Galileo's Hallucination Index and Performance Metrics Aim for Better LLM Evaluation
OpenAI, unsurprisingly, leads the performance benchmark.
Galileo, a machine learning tools provider that helps companies evaluate and monitor large language models (LLM), has introduced a new LLM Hallucination Index. The Index evaluated 11 leading LLMs to compare the probably of correctness for three common use cases:
Q&A without Retrieval Augmented Generation (RAG)
Q&A with RAG
Long-form Text Generation
The first and third categories rely on the LLM’s own knowledge base to answer questions or generate text. For these evaluations, the metric is based on “correctness,” which is the probability the LLM response is factually accurate. A higher number represents a higher probability of correctness; the lower the number, the more likely a hallucination will occur.*
The RAG-enabled Q&A function uses a knowledge base outside the LLM’s training data or session context. This measure focuses on the response’s “context adherence,” representing the probability of fidelity to the information provided in the RAG’s knowledge base. Galileo used a variety of well-known datasets for testing and employed human reviewers to assess metric performance.
*LLM hallucinations are defined as outputs that are factually incorrect and do not exist in the training dataset or session context.
Results
You can see from the consolidated data in the chart above that OpenAI’s GPT-4 is the top-performing model in all three tests. You can also see that the GPT-3.5 models are generally the second-best performing models. If you were wondering whether all of the focus on OpenAI was based on the benefits of early market entry and superior marketing, this data might persuade you there is also a performance angle.
However, you will also see that Meta’s Llama 2 70B and Mistral 7B showed nearly comparable performance to OpenAI models in the text generation evaluation. Hugging Face’s Zephyr 7B was also a strong alternative for RAG-based solutions. Vikram Chatterji, Galileo co-founder and CEO, told Synthedia in an interview:
The Hallucination Index shows you have options. You don' have to use the OpenAI models. They are the best, but there are other models that are very good. For Q&A, Llama 2 70B is very good. The other recommendation is that you don't have to go with correctness that is the highest—balance that with cost.
Indeed, Galileo’s hallucination metrics are a subset of the total features and measures the company offers. Latency and cost are also important considerations, along with other use-case-specific requirements such as code quality, summarization, text evaluation, reasoning, and math. Few enterprises have expertise in model evaluation, benchmarking, or monitoring. These capabilities are going to rise in importance as companies move beyond proof-of-concept pilots and shift to production solutions at scale.

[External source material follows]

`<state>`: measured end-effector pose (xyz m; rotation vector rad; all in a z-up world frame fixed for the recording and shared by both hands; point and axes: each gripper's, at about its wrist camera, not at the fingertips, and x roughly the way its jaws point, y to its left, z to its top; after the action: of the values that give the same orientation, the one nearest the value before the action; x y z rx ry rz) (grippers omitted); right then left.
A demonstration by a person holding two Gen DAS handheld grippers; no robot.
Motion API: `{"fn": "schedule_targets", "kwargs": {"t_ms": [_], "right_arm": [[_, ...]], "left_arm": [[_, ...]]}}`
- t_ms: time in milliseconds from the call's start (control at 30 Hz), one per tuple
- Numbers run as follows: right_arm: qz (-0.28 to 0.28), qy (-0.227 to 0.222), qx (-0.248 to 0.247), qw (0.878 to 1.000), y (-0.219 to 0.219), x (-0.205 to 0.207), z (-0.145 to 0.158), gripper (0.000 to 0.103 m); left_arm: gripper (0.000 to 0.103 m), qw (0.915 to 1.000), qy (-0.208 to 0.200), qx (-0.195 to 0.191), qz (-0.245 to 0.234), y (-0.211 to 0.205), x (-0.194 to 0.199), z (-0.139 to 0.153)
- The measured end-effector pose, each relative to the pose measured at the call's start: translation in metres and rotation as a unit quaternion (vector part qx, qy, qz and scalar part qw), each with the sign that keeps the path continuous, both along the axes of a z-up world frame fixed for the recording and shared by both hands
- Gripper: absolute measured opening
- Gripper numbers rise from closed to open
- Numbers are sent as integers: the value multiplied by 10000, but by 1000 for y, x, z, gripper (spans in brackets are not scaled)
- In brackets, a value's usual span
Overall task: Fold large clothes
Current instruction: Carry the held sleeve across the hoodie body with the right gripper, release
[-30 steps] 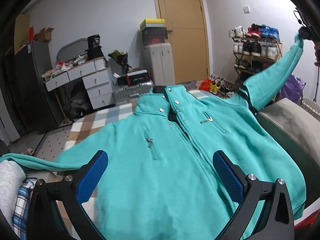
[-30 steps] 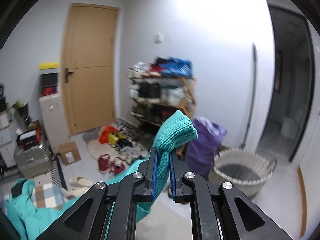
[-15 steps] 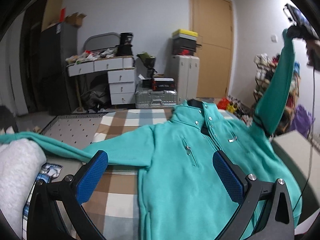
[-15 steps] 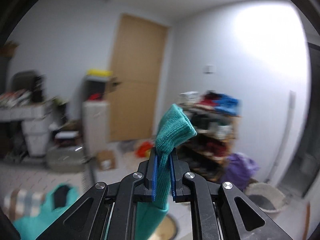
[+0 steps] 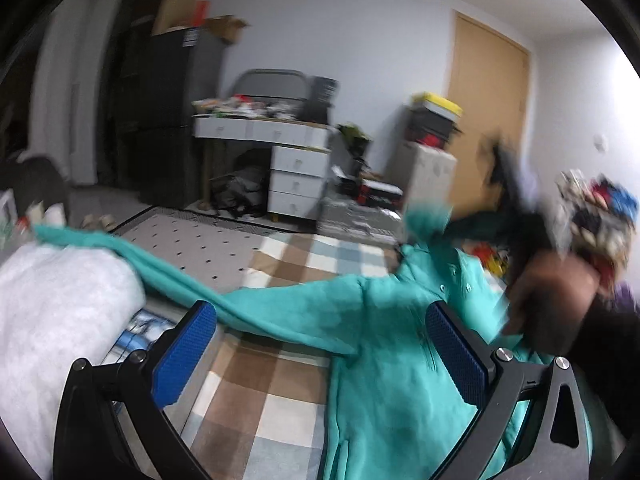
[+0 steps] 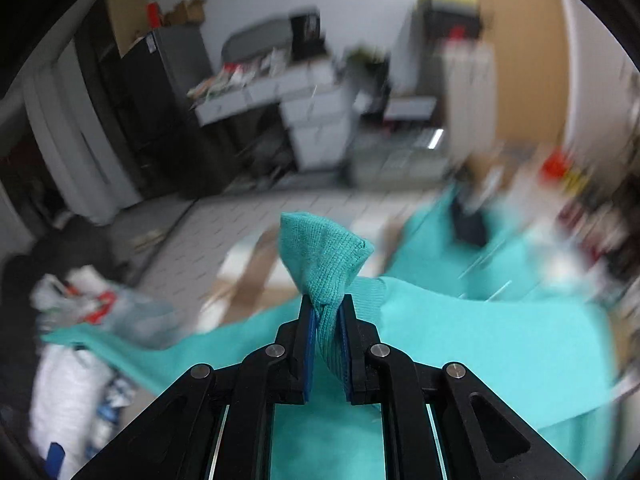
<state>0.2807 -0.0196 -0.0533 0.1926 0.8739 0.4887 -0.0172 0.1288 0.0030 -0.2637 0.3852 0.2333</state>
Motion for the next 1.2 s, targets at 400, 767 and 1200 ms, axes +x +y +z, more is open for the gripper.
{"fn": "schedule_targets", "kwargs": {"t_ms": [400,767,1200], "right_arm": [[1042,1253,1095,9805,35,13,-126,63],[-1022,49,-1653,9809,-166,17,-76,83],[-1407,996,-2636,9491,-241,52,-118,61]], "left_arm": [[102,9999,57,-124,-83,13,3,-4],[102,9989,374,-140,-252,-7,11,-9],[102,9945,678,569,-556,-49,28,-17]]}}
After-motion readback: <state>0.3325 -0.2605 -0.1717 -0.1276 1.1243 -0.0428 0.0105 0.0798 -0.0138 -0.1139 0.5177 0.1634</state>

Measuring and Monitoring LLM Performance
Chatterji first encountered the model evaluation and monitoring problem while working at Google on LLM customization for companies. He and some colleagues recognized that performance related to the target use case should be weighted more heavily than general benchmarks. That led to the founding of Galileo.
Chatterji offered a more in-depth discussion of LLM benchmarking and a demo of Galileo’s metric-tracking software at the Synthedia LLM Innovation Conference.

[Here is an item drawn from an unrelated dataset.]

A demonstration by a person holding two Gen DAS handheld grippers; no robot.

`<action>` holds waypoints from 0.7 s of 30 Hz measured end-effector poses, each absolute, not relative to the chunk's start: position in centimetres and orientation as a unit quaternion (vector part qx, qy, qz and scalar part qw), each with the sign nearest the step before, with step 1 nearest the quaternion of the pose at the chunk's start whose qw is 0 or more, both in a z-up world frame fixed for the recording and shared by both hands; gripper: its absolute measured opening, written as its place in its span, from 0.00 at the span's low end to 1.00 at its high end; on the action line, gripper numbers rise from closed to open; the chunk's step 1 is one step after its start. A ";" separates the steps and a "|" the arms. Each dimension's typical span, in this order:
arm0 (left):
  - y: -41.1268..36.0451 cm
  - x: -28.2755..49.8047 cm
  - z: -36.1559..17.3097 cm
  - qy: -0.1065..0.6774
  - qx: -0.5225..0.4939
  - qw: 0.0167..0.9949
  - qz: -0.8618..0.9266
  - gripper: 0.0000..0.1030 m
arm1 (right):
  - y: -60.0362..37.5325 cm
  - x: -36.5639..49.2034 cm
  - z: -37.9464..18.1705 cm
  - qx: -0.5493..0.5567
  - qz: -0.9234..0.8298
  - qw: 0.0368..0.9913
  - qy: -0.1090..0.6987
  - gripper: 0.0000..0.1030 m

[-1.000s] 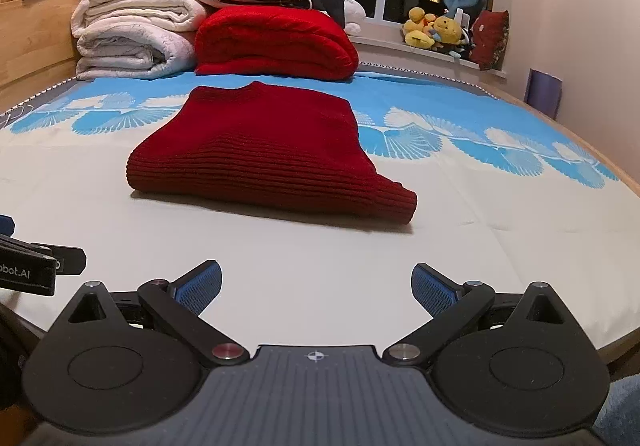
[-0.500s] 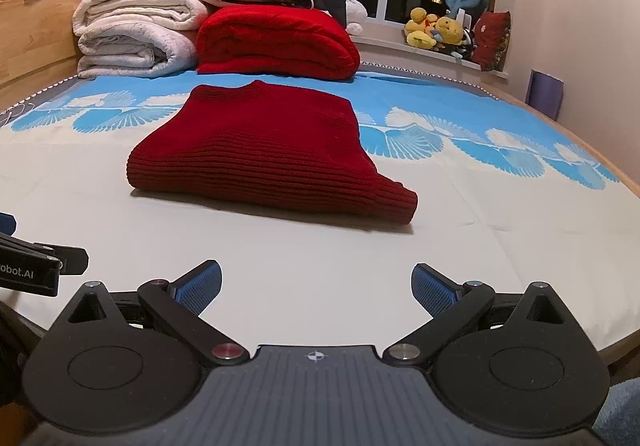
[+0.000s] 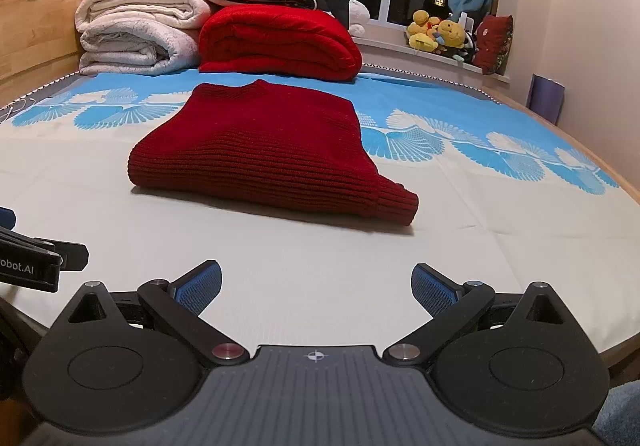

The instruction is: Fold small clothes

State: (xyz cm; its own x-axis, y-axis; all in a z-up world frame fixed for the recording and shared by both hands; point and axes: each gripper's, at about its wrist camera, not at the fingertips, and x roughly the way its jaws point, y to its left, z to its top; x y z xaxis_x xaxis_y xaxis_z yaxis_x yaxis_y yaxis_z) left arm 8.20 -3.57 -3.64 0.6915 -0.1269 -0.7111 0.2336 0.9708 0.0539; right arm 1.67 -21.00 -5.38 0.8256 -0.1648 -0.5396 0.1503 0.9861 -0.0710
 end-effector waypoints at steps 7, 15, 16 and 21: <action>-3.5 8.2 -3.7 0.381 0.072 0.917 -0.097 1.00 | -21.0 1.7 -5.4 -0.014 -0.081 0.955 0.284 0.98; -3.5 8.3 -3.7 0.381 0.075 0.917 -0.097 1.00 | -21.0 1.7 -5.4 -0.015 -0.080 0.956 0.283 0.98; -3.5 8.3 -3.7 0.381 0.075 0.917 -0.097 1.00 | -21.0 1.7 -5.4 -0.015 -0.080 0.956 0.283 0.98; -3.5 8.3 -3.7 0.380 0.075 0.917 -0.097 1.00 | -21.0 1.7 -5.4 -0.016 -0.080 0.956 0.283 0.98</action>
State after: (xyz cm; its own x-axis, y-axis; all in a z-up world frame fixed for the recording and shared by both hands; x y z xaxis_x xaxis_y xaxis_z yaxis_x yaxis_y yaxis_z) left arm 8.27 -3.49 -3.74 0.6918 -0.1206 -0.7120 0.2343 0.9701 0.0633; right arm 1.69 -20.96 -5.39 0.8270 -0.1620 -0.5383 0.1439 0.9867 -0.0760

From Experimentation to Data-Driven Decisions
Discussion of LLMs rarely goes deeper than surface-level commentary. This situation cannot last as enterprises commit tens of millions of dollars to their generative AI capabilities and begin using the technology for mission-critical processes.
Measuring LLM performance today is not standardized, nor are bespoke tests typically well-conceived for enterprise requirements. There are individual benchmark tests that provide value, but not for every user or every use case. Most are designed to meet the needs of academics and model developers so they can assess the general capabilities of different foundation models or fine-tuned versions.

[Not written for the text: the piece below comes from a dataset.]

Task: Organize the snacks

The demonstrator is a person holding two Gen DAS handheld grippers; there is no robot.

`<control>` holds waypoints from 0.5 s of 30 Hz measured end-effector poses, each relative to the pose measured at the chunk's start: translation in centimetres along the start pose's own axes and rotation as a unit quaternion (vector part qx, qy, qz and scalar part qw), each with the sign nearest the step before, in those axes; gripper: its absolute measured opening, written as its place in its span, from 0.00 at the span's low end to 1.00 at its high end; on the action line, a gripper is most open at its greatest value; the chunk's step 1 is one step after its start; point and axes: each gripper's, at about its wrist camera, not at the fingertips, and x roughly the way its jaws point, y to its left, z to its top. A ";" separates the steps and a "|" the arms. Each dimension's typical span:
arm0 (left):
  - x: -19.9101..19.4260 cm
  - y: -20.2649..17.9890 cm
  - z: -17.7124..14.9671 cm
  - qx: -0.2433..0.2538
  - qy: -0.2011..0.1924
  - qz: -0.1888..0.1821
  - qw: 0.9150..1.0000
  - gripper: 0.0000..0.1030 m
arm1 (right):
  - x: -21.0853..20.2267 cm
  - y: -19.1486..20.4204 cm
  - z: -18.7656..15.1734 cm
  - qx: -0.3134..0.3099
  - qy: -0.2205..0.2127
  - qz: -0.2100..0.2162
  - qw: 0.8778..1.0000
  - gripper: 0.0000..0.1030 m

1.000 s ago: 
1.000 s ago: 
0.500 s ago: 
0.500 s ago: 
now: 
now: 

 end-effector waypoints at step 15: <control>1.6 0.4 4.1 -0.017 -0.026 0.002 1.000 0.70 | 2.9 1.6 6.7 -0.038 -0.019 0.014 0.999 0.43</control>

Enterprise data science and MLOps teams need tools that enable them to select appropriate benchmarks and run them at a reasonable cost. Hallucinations are just one model performance metric, but an important one. Many organizations and use cases can accept some errors produced by LLMs. However, reducing these errors provides significant value. Galileo’s Hallucination Index is useful as a starting point because it indicates an LLM’s propensity to hallucinate. If you begin with a lower hallucination probability, that will likely carry over to better performance after re-training, fine-tuning, and prompt engineering techniques are enabled.
It is also indicative of what is starting to become a trend. Enterprise experimentation with LLMs to determine fit and impact will necessarily shift to a need for more performance data. Enterprises will need to justify the selection of one model over another and track model performance over time. Otherwise, everyone will just be flying blind, or, at least, trying to navigate through a fog and hoping for the best.